Most laptop processors have a higher performance/watt than desktop processors because they are designed with battery life in mind. What people want is a processor that goes faster, but doesn't suck a huge amount of power to get that performance increase. The Pentium 4 got a LOT of flack toward the end with Prescott because the power demand was so far above the benefits that extra power provided. If it were only ten percent more than an Athlon 64 at the time, then no one would have been bothered by it, unless you are talking about a data center where the price for electric power is a very important consideration.

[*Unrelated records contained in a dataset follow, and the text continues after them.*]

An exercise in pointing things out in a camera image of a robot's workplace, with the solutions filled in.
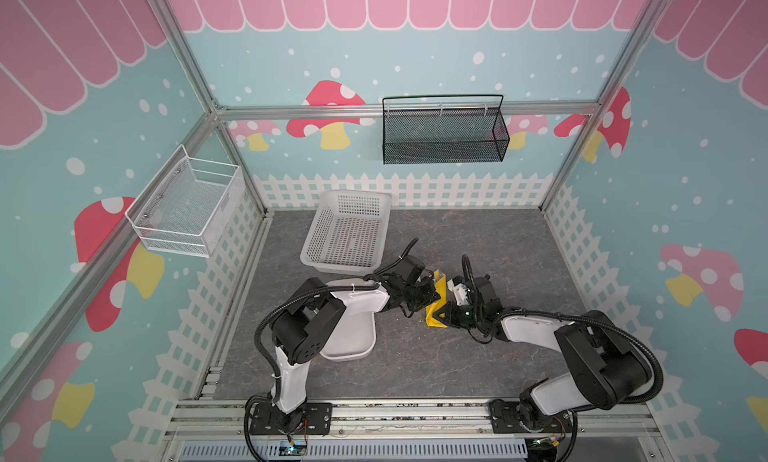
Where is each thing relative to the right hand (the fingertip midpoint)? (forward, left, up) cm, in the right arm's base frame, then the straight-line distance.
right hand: (431, 314), depth 89 cm
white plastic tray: (-6, +23, -2) cm, 24 cm away
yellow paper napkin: (+9, -4, 0) cm, 10 cm away
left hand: (+3, -3, +2) cm, 5 cm away
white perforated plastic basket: (+34, +29, -2) cm, 45 cm away
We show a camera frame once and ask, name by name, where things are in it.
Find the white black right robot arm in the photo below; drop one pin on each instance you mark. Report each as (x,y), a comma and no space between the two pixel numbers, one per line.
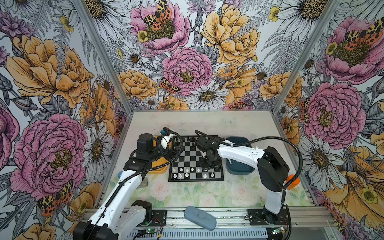
(272,169)

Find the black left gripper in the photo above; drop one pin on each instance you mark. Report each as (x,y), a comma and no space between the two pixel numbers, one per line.
(168,156)

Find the grey blue oval pouch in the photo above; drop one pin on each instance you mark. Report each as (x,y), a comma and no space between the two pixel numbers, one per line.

The only reason the whole fab process improvements is even brought up is because Intel is afraid of AMD. Intel has amazing resources when it comes to money and the ability to pay a lot more into their R&D, but in spite of this, AMD was seen as the performance leader before the Core 2 Duo came out, and AMD has the potential to come back and beat Intel again once K8L is released. It goes to show that if you spend some time looking at how to improve the overall system design and how things fit together, performance will go up a LOT.
Actually, from the important perspective of the difficulty of building a new machine around it, the Intel "dual-dual" core chips really are quad core -- they drop into the same socket as the previous dual core chip, placing four cores into the socket. That certainly helped speed the time to market for the chip.
If you mod me down, I shall become more powerful than you could possibly imagine.
I will not surprised if AMD dethrones Intel again. It is a classical Intel vs. AMD battle...
I am not sure Intel ever did beat out AMD.
I went down to Best Buy where the Intel rep was hard peddling a Code Duo 2 machine and compared his $1500 machine to a AMD X2 clearance one for $600. I had nothing to do that day but be a clown, so I went and got a DVD with software on it, and said these are both XP right? Copy the contents to the hard drive and compress it. I am going to measure it. Core Duo 2 results were almost the same at more than twice the prices were less than 1% different. Not only that, I put my hand over the back of the machine to see how warm the exhaust was. AMD was noticeably cooler. So I walked out with an AMD X2.
So while in my less than perfect benchmark and testing, it is an end to end test factoring in everything. I still bought AMD. Nice machine too, runs much cooler than my P4 2.8HT. Certainly a lot faster.
The proper fix is to run multiple copies of the benchmark.
I'm using Linux, with single-threaded apps, but so what? I run lots of things at once:
X, window manager, xterm, editor -- that is 4, plus the kernel
X, xterm, tar, gzip -- that is 4, plus the kernel
X, xterm, make, bash, cc1, cc1, cc1, gas, gas, ld... -- that's a lot of things!